§ **INSTRUCTIONS FOR THE TASK**
From the line containing "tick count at" to the last line below, retype everything word for word.

BEGIN SOURCE MATERIAL

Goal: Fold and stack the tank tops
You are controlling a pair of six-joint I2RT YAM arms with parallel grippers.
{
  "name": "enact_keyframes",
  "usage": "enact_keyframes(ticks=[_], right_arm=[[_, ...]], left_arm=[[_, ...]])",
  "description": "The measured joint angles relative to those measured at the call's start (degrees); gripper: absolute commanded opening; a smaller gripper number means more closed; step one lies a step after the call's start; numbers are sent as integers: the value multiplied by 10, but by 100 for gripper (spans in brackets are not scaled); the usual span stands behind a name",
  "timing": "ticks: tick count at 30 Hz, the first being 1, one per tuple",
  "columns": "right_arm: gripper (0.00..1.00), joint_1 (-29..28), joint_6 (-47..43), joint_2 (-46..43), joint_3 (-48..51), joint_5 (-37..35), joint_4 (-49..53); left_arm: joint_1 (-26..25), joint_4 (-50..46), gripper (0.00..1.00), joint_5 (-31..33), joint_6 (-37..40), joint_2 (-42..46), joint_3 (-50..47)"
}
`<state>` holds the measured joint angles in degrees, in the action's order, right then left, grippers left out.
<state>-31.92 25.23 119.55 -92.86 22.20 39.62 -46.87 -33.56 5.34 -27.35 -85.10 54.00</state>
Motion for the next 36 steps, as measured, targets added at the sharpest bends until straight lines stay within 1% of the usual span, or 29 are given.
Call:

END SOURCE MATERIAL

§ **RESPONSE TO THE EXERCISE**
  "timing": "ticks: tick count at 30 Hz, the first being 1, one per tuple",
  "columns": "right_arm: gripper (0.00..1.00), joint_1 (-29..28), joint_6 (-47..43), joint_2 (-46..43), joint_3 (-48..51), joint_5 (-37..35), joint_4 (-49..53); left_arm: joint_1 (-26..25), joint_4 (-50..46), gripper (0.00..1.00), joint_5 (-31..33), joint_6 (-37..40), joint_2 (-42..46), joint_3 (-50..47)"
}
`<state>` holds the measured joint angles in degrees, in the action's order, right then left, grippers left out.
<state>-31.92 25.23 119.55 -92.86 22.20 39.62 -46.87 -33.56 5.34 -27.35 -85.10 54.00</state>
Motion for the next 36 steps, as measured, targets added at the sharpest bends until straight lines stay within 1% of the usual span, or 29 are given.
Call:

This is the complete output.